A review of the use of high power diode lasers in surface hardening

Laser surface hardening, although possible for a number of years, is a technology which is still in its infancy. The process involves the use of high intensity laser radiation to rapidly heat the surface of a steel into the austenitic region. Due to high rates of heat transfer, steep temperature gradients are set up which result in rapid cooling by conduction. This causes the transformation from austenite to martensite without the need for external quenching. Other mechanisms exist for the thermal hardening of some non-ferrous alloys. Until recently, the widespread use of lasers for materials processing has been hindered by the size, complexity and high investment cost of the laser systems.
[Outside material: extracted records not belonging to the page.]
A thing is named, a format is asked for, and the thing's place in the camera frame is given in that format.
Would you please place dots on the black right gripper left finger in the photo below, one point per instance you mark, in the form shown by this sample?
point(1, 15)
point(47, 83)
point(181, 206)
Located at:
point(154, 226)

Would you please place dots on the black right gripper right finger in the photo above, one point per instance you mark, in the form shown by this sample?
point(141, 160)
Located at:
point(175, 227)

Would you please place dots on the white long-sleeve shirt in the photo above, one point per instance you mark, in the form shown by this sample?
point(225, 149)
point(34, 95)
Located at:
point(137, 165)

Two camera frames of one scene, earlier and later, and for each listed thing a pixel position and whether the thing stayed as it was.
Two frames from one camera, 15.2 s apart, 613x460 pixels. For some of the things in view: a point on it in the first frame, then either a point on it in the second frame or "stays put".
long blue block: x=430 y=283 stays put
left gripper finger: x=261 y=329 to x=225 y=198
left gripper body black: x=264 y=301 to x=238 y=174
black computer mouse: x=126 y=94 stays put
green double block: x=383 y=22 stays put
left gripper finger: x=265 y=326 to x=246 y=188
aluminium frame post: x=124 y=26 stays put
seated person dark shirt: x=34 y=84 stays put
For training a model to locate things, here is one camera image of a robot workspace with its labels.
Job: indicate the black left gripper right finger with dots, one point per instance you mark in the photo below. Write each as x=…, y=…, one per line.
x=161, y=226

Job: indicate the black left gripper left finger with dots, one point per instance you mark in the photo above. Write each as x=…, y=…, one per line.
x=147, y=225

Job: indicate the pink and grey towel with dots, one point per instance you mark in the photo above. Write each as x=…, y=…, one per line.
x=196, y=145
These molecular and solid-state laser systems are now beginning to give way to a new generation of rapidly evolving lasers called high power diode lasers or HPDLs. The wavelength of the emitted radiation allows high metallic absorption, which when coupled with favourable spatial and temporal beam profiles allows the HPDL to achieve a high efficiency. The following review paper is a synopsis of the fundamentals of laser hardening, outlining some of its benefits compared with conventional hardening techniques. A selective review of the experimental research carried out in this area is presented. Particular reference is made to hardening using HPDLs. A description of the construction and operation of HPDLs is also presented with emphasis on the technical and economic factors which make them advantageous for surface hardening applications.